● **ASSIGNMENT**: Drop the images. Copy every line below character for character.

● **RECORD SET**:

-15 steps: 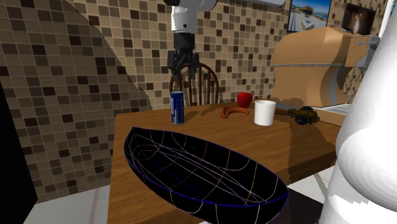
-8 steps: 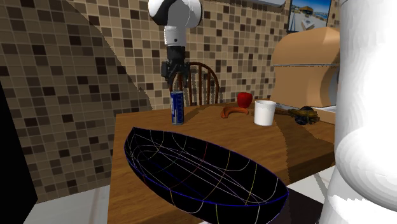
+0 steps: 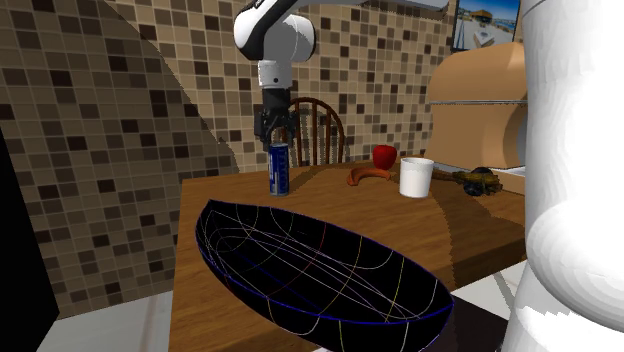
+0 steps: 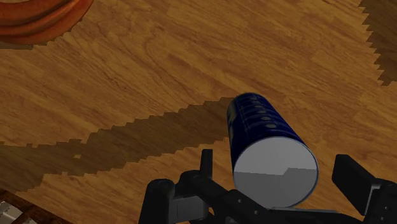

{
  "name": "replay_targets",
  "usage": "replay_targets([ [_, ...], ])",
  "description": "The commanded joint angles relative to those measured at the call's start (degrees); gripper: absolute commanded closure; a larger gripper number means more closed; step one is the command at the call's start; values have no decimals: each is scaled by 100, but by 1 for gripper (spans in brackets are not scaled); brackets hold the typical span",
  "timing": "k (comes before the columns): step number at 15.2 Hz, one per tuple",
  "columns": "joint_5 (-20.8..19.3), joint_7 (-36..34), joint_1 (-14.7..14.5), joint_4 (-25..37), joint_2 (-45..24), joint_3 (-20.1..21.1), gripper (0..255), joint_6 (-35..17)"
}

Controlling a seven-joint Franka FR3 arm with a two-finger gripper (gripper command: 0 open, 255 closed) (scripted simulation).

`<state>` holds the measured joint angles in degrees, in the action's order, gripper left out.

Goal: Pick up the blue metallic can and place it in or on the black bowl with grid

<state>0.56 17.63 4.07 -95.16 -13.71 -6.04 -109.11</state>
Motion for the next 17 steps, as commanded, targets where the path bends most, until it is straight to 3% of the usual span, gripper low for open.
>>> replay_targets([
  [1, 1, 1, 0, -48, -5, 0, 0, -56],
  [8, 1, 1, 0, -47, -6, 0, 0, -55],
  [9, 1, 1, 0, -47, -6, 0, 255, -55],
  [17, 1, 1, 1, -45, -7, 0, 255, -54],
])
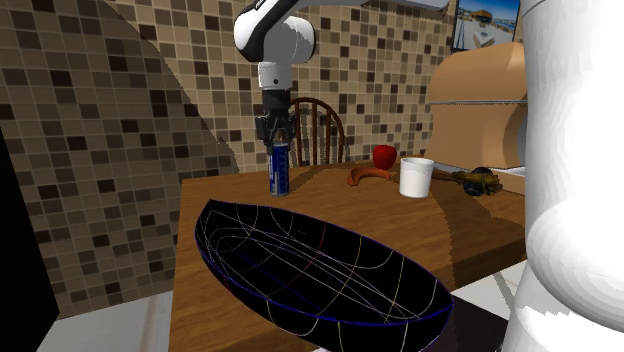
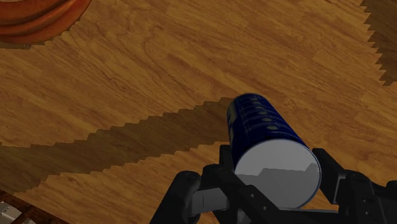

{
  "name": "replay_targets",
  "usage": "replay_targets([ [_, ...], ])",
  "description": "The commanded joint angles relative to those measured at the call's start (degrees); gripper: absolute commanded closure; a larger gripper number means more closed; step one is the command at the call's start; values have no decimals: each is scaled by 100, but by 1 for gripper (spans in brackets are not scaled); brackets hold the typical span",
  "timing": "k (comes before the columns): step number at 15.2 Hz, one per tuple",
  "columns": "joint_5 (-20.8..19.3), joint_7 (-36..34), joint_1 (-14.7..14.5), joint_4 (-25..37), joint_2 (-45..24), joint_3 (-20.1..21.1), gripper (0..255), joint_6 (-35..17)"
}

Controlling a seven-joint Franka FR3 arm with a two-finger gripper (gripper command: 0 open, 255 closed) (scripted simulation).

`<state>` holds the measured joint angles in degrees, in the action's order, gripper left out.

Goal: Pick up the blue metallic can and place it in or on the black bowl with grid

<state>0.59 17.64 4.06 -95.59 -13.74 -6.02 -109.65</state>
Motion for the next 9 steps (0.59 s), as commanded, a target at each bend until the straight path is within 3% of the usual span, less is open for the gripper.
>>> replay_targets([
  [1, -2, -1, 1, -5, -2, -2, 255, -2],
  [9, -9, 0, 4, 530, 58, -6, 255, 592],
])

● **EXERCISE ANSWER**:
-15 steps: 
-8 steps: 
+0 steps: 
+0 steps: 

{
  "name": "replay_targets",
  "usage": "replay_targets([ [_, ...], ])",
  "description": "The commanded joint angles relative to those measured at the call's start (degrees); gripper: absolute commanded closure; a larger gripper number means more closed; step one is the command at the call's start; values have no decimals: each is scaled by 100, but by 1 for gripper (spans in brackets are not scaled); brackets hold the typical span",
  "timing": "k (comes before the columns): step number at 15.2 Hz, one per tuple",
  "columns": "joint_5 (-20.8..19.3), joint_7 (-36..34), joint_1 (-14.7..14.5), joint_4 (-25..37), joint_2 (-45..24), joint_3 (-20.1..21.1), gripper (0..255), joint_6 (-35..17)"
}

Controlling a seven-joint Franka FR3 arm with a two-finger gripper (gripper command: 0 open, 255 closed) (scripted simulation).

`<state>` holds the measured joint angles in degrees, in the action's order, gripper left out.

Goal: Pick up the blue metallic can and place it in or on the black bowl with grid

<state>0.56 17.63 4.07 -95.16 -13.71 -6.04 -109.11</state>
Motion for the next 17 steps, as commanded, targets where the path bends most, until it is straight to 3% of the usual span, gripper low for open.
>>> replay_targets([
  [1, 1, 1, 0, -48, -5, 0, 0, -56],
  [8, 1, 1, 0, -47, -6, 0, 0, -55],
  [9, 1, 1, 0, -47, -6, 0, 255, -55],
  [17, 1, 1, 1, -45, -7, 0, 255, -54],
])

{
  "name": "replay_targets",
  "usage": "replay_targets([ [_, ...], ])",
  "description": "The commanded joint angles relative to those measured at the call's start (degrees); gripper: absolute commanded closure; a larger gripper number means more closed; step one is the command at the call's start; values have no decimals: each is scaled by 100, but by 1 for gripper (spans in brackets are not scaled); brackets hold the typical span",
  "timing": "k (comes before the columns): step number at 15.2 Hz, one per tuple",
  "columns": "joint_5 (-20.8..19.3), joint_7 (-36..34), joint_1 (-14.7..14.5), joint_4 (-25..37), joint_2 (-45..24), joint_3 (-20.1..21.1), gripper (0..255), joint_6 (-35..17)"
}

Controlling a seven-joint Franka FR3 arm with a two-finger gripper (gripper command: 0 open, 255 closed) (scripted simulation).

`<state>` holds the measured joint angles in degrees, in the action's order, gripper left out.

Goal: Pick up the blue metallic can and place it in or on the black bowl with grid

<state>0.59 17.64 4.06 -95.59 -13.74 -6.02 -109.65</state>
Motion for the next 9 steps (0.59 s), as commanded, a target at each bend until the straight path is within 3% of the usual span, less is open for the gripper.
>>> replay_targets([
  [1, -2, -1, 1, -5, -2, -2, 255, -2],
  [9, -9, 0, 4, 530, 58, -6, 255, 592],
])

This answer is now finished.